Could the transport model of the future be led by the taxi industry?

We have been pondering how technology could revolutionise privately-owned vehicles in years to come. But we might also ask what will happen to the rest of the industry and more importantly how will Australian small businesses reap the benefits of this transport transformation.

A recent report shows that 74 per cent of Australian small businesses are unprepared for the changes that will affect Australia’s sharing economy, which heavily involves transport. This is where the concept of Transportation-as-a-Service (TaaS) will come into its own. It’s a model that encompasses all transport, the future of which will enable convenience, flexibility and affordability when travelling. Users will be able to access a single mobility service on demand – and view such details as journey times and the cost of their whole trip via one integrated app. From being picked up by an automated vehicle at home, to getting dropped off at the train station, then jumping on a bus in town, connected services will enable people to get from the start to the end of their journey seamlessly.

This presents a unique opportunity for Australian small businesses in the transport industry to get onboard and be a part of this connected ecosystem. That’s the intention. The question is, how are we going to reach this point?

The first steps are in place

To a certain extent, the groundwork for this future “as-a-service” model has already been laid down. Today’s ride-sharing services offer the public a convenient and affordable alternative to driving their own vehicle. And technology enhances our experience in scheduling and fulfilling these journeys – in many cases, you can log into an app to check journey times or see where the nearest vehicle is.

We’ve embraced these newer ways of getting around, and we’re only going to see more of these on-demand services. Take for example, the recent trial of a driverless bus by a UK operator, Stagecoach – this highlights the gradual shift we’re making towards a TaaS run future. But we’ll need to continue building connections between all modes of travel to ensure everything runs smoothly.

Taxi technology is enabling collaboration

For this complex future model to work smoothly, all elements of the transport network will need to come together and work in sync. Integrating multiple transport options in such a way will make it easier for the consumer to get from A to B. We’ll be able to see everything in one place, and pay for an entire journey in one app.

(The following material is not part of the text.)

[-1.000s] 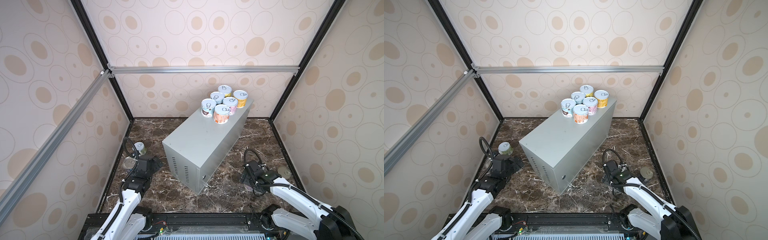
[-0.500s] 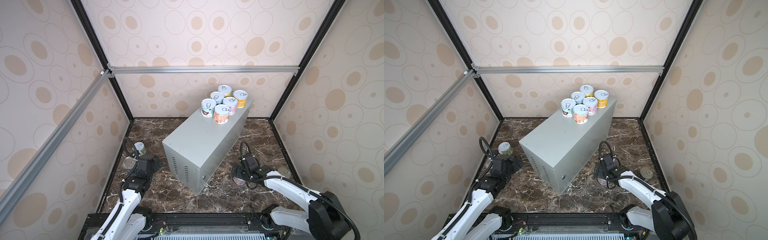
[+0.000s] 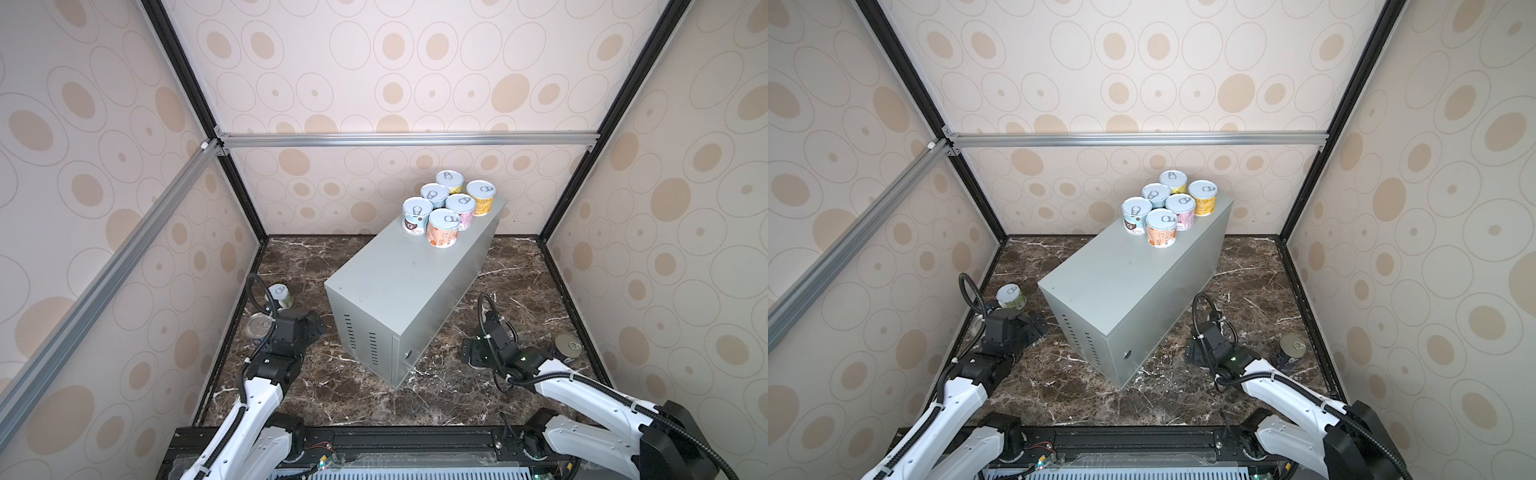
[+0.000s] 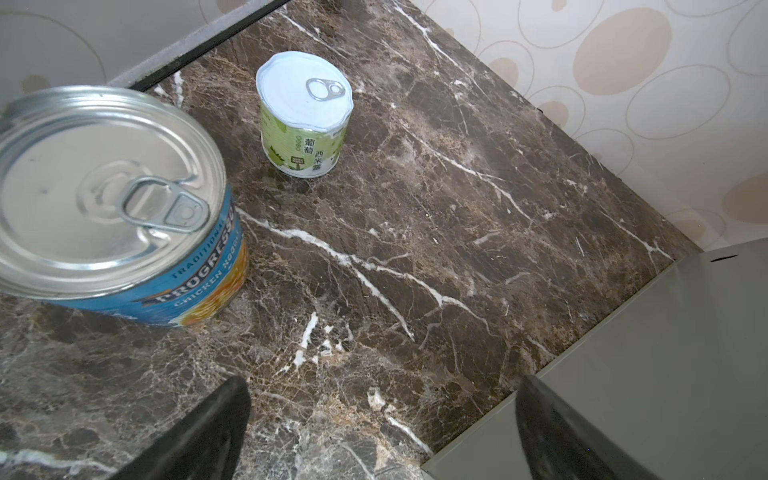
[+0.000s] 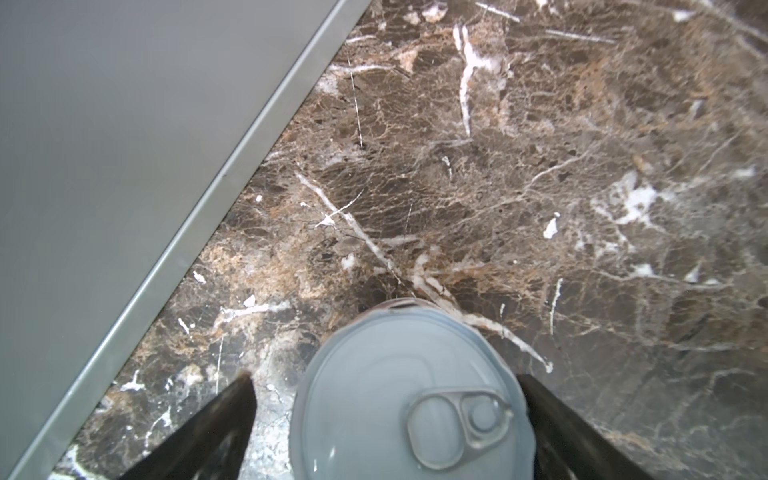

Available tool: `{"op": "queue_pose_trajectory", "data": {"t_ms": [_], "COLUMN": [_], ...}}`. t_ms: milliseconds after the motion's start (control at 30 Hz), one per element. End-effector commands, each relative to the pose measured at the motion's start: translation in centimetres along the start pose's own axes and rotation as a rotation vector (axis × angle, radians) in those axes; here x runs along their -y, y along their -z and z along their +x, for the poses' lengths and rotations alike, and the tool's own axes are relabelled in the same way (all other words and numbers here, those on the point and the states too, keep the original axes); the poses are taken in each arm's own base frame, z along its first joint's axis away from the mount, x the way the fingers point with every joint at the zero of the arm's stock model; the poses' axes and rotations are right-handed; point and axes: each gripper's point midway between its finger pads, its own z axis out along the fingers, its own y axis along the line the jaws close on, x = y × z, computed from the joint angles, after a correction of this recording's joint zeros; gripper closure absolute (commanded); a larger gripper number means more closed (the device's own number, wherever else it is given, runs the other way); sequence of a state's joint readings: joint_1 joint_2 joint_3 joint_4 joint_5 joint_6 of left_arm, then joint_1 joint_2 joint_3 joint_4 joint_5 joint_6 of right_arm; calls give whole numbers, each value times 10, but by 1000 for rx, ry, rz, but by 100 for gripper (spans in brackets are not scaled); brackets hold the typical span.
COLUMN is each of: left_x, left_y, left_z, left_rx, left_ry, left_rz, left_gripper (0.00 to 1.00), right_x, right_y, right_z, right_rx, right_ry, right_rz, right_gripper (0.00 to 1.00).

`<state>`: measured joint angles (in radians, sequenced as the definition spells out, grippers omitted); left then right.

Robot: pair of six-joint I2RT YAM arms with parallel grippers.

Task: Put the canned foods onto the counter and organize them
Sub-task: 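Lower the right gripper onto the small white-lidded can on the floor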

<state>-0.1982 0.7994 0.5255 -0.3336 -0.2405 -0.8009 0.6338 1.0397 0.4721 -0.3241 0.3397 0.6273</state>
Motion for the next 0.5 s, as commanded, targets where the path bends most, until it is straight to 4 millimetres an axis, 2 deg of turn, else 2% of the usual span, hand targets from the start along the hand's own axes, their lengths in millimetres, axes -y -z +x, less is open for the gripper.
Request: {"op": "queue_pose_trajectory", "data": {"t_ms": [0, 233, 467], "left_x": [3, 5, 6], "left_y": [3, 3, 3], "left_z": [-5, -6, -7], "left_rx": [24, 24, 32], "left_ry": [-6, -11, -14], "left_rz": [18, 28, 33], "left_gripper": [1, 1, 0], "right_x": [7, 11, 4], "right_y": [1, -4, -16], "right_z": [-2, 9, 21], "right_rx": [68, 113, 131], "right_ry": [-17, -56, -58], "right_rz": [37, 30, -7], "right_gripper": [1, 1, 1]}}
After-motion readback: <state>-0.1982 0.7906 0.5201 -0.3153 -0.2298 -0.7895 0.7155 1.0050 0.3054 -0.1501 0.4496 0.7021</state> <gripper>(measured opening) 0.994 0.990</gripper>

With automated booking and dispatch systems, taxi firms can work in tandem with car rental companies and car sharing services to keep costs and time down.

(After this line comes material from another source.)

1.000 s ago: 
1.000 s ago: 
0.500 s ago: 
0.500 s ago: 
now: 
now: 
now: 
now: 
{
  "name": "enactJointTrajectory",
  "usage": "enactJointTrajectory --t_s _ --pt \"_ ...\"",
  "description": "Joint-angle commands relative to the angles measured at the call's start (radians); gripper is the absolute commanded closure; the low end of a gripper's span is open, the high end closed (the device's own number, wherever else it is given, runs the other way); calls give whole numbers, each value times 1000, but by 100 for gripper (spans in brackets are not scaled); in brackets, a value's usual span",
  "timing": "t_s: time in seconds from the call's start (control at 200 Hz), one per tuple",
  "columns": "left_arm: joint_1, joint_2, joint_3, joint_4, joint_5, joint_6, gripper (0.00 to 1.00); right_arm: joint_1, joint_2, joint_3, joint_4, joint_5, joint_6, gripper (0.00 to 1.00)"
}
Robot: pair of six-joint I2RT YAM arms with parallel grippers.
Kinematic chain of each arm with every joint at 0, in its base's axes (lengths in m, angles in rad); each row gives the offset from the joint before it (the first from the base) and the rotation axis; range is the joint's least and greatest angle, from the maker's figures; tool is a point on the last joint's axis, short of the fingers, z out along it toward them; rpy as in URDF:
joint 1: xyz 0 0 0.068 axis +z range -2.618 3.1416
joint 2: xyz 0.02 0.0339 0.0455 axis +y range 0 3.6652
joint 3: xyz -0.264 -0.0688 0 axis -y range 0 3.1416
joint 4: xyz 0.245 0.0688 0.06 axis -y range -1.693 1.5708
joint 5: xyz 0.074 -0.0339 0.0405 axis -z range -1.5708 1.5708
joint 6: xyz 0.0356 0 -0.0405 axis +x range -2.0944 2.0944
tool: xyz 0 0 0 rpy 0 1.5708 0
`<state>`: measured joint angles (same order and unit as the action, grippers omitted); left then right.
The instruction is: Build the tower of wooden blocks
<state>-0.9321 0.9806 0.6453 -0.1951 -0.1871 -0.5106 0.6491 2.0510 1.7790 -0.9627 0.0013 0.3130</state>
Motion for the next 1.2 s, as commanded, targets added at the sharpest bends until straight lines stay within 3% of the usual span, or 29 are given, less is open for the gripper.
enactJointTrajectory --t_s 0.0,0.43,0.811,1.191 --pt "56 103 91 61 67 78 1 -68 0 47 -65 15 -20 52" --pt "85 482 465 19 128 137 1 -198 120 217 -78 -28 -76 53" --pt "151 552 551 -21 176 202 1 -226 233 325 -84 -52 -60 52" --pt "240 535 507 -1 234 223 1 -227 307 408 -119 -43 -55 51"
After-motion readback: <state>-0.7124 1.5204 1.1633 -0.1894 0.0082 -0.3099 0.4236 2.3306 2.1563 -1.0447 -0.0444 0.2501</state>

Taxi firms hold valuable data

Smaller Australian taxi firms need to recognise that the TaaS network of the future will rely heavily on how organisations use our data.

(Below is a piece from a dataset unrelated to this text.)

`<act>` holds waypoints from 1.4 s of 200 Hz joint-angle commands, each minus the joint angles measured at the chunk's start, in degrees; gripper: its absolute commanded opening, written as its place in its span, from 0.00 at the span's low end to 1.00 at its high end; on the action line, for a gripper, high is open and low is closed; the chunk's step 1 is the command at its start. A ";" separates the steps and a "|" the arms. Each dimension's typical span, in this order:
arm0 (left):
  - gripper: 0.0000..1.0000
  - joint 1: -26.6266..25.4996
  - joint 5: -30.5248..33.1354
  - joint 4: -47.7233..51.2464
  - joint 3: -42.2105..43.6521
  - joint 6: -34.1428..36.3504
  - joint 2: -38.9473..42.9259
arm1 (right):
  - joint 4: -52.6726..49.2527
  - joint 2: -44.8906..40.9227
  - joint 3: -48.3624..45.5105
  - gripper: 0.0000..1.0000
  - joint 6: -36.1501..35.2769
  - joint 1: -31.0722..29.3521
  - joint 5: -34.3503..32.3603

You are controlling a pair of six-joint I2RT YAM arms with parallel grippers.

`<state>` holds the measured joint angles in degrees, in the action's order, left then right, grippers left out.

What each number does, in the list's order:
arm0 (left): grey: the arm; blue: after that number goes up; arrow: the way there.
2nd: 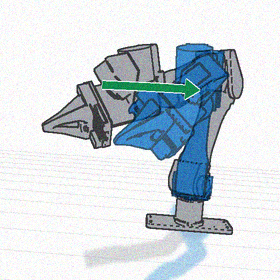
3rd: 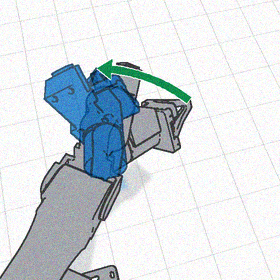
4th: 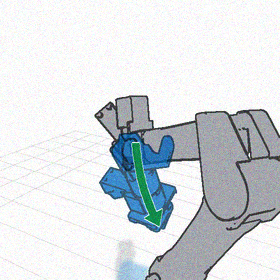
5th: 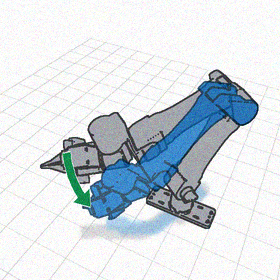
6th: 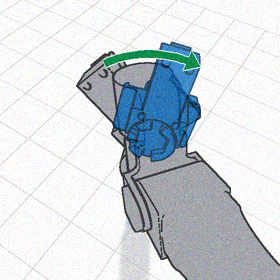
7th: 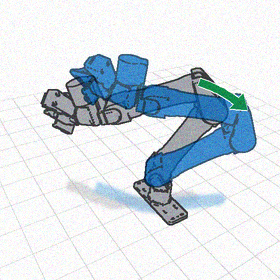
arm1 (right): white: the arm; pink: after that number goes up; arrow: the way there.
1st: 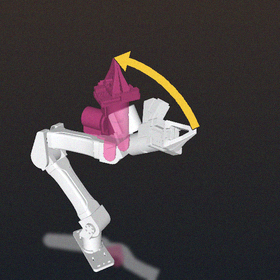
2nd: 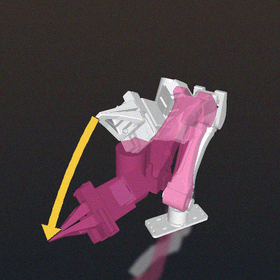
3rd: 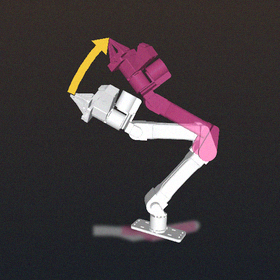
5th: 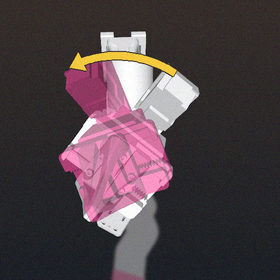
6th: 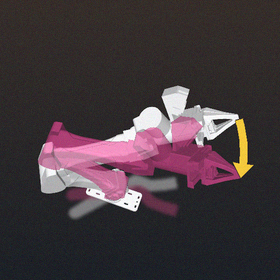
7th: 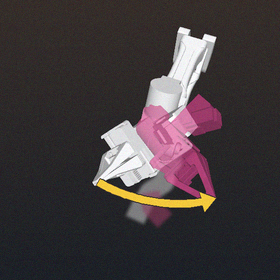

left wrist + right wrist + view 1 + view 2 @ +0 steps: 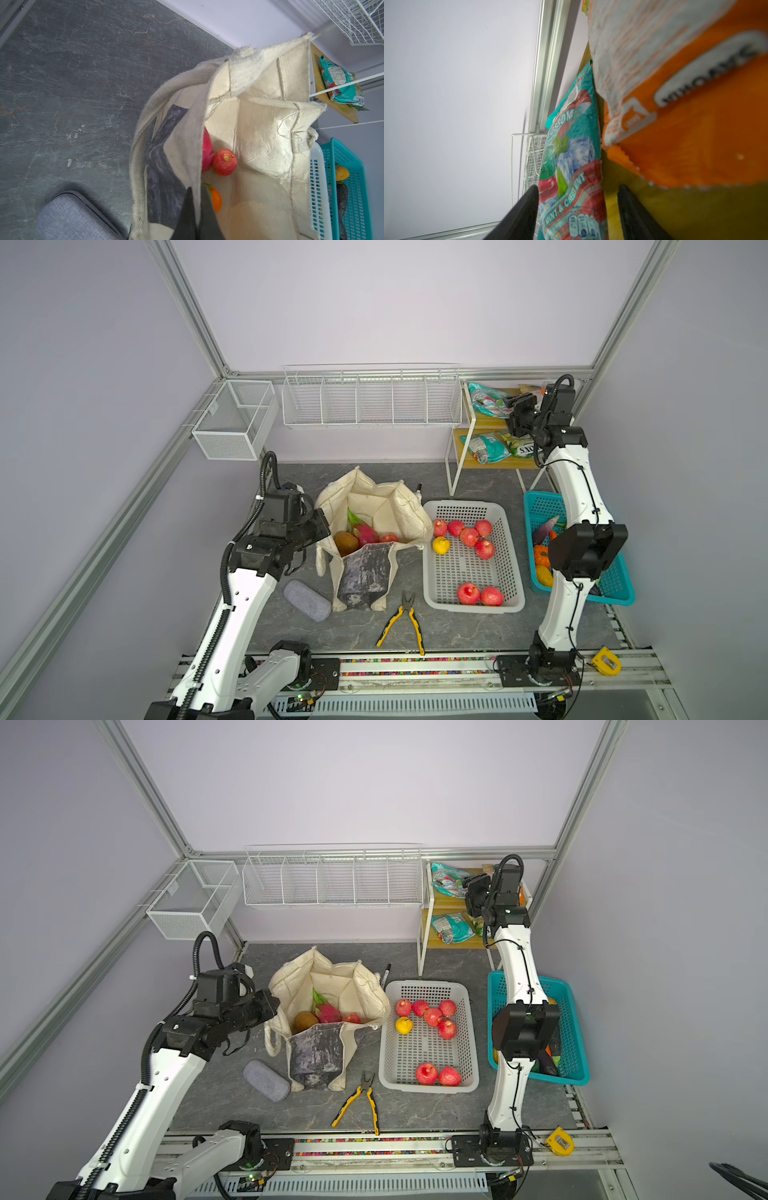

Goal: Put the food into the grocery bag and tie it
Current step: 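Move the right gripper toward the teal mint candy bag on the shelf, then close the right gripper on the top of the teal Fox's Mint Blossom bag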

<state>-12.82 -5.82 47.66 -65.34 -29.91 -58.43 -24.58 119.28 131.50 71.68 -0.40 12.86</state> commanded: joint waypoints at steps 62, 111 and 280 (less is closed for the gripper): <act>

We’ll need up-to-date information on vehicle locations and public transport for trips to run smoothly. Not only that, personal preferences will need to be communicated between individuals and transport providers, so that they are offered the best possible solution for their journey. We’ll need to know where users are going, and how often. Sharing information will therefore become essential for journey planning.

With the vast amount of information they hold on individual trips, taxis are an excellent source of data for smart city planners who are preparing for the future transport infrastructure. Every day, taxis are making millions of journeys, each one personalised for each customer.